- WORK TO COMPLETE
Once the line containing "Practice problem: What are the bounding boxes of the metal" is located, output it and every line after it through the end of the records, exactly as written and nothing else.

● ● ●

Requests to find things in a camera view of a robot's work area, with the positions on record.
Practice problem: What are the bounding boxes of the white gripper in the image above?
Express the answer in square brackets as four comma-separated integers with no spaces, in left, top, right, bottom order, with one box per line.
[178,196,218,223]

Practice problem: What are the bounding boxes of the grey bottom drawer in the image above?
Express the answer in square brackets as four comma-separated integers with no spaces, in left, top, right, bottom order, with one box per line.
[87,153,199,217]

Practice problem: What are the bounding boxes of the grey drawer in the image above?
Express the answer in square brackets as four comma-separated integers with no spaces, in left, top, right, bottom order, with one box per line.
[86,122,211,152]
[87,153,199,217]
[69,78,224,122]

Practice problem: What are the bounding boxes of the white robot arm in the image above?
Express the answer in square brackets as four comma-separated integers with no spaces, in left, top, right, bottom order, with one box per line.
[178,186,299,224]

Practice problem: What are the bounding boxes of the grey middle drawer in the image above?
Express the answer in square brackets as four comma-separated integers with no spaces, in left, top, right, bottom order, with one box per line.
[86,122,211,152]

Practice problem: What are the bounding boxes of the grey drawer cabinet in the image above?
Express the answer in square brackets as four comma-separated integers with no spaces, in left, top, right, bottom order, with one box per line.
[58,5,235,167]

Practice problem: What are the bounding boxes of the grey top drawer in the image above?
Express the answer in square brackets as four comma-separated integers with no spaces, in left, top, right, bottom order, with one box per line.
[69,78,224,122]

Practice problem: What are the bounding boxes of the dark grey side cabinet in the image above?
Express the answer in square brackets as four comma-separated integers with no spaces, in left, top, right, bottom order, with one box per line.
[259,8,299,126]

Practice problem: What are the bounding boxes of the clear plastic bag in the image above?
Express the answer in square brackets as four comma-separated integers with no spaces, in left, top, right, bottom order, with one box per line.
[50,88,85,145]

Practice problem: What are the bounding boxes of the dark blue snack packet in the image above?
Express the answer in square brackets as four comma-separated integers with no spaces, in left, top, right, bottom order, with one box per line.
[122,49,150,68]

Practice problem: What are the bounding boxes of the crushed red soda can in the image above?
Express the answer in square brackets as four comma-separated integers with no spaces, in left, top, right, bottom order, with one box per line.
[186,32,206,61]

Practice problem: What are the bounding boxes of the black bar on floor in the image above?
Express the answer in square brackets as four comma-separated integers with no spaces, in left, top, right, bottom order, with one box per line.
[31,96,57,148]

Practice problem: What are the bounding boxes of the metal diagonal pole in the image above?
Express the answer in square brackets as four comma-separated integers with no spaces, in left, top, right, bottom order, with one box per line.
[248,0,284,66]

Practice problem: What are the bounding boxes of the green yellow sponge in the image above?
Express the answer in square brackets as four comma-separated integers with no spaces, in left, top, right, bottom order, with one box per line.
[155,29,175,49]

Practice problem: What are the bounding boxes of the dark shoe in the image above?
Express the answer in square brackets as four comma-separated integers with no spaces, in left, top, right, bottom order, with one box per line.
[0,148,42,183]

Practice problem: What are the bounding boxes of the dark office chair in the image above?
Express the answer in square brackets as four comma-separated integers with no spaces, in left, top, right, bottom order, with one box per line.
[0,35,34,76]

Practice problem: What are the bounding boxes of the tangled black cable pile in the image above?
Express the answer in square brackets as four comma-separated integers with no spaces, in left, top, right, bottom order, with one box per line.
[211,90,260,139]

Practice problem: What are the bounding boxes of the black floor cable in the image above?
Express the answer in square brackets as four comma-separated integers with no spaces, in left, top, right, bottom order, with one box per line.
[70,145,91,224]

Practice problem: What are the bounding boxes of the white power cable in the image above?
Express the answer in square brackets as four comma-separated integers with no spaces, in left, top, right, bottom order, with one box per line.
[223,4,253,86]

● ● ●

- ANSWER SPACE
Practice problem: What are the bounding boxes of the metal diagonal pole in the image above?
Express the answer in square brackets as four comma-separated integers with no spaces, in left, top, right, bottom order, with one box per line.
[248,0,284,66]

Practice problem: What are the bounding boxes of the green yellow sponge in the image above?
Express the answer in square brackets as four comma-separated integers with no spaces, in left, top, right, bottom order, with one box per line.
[155,29,175,49]

Practice problem: What are the bounding boxes of the dark shoe in the image above?
Express the answer in square brackets as four comma-separated integers with no spaces, in left, top, right, bottom order, with one box per line.
[0,148,42,183]

Practice problem: What are the bounding boxes of the dark office chair in the image above?
Express the answer in square brackets as four comma-separated integers with no spaces, in left, top, right, bottom order, with one box per line.
[0,35,34,76]

Practice problem: What are the bounding boxes of the tangled black cable pile in the image above?
Express the answer in square brackets as four comma-separated integers with no spaces, in left, top, right, bottom order, with one box per line.
[211,90,260,139]

Practice problem: What are the bounding boxes of the black floor cable in the image above?
Express the answer in square brackets as four comma-separated integers with no spaces, in left, top, right, bottom order, with one box per line.
[70,145,91,224]

Practice problem: What are the bounding boxes of the white power cable in the image above?
Express the answer in square brackets as four comma-separated integers with no spaces, in left, top, right, bottom order, with one box per line.
[223,4,253,86]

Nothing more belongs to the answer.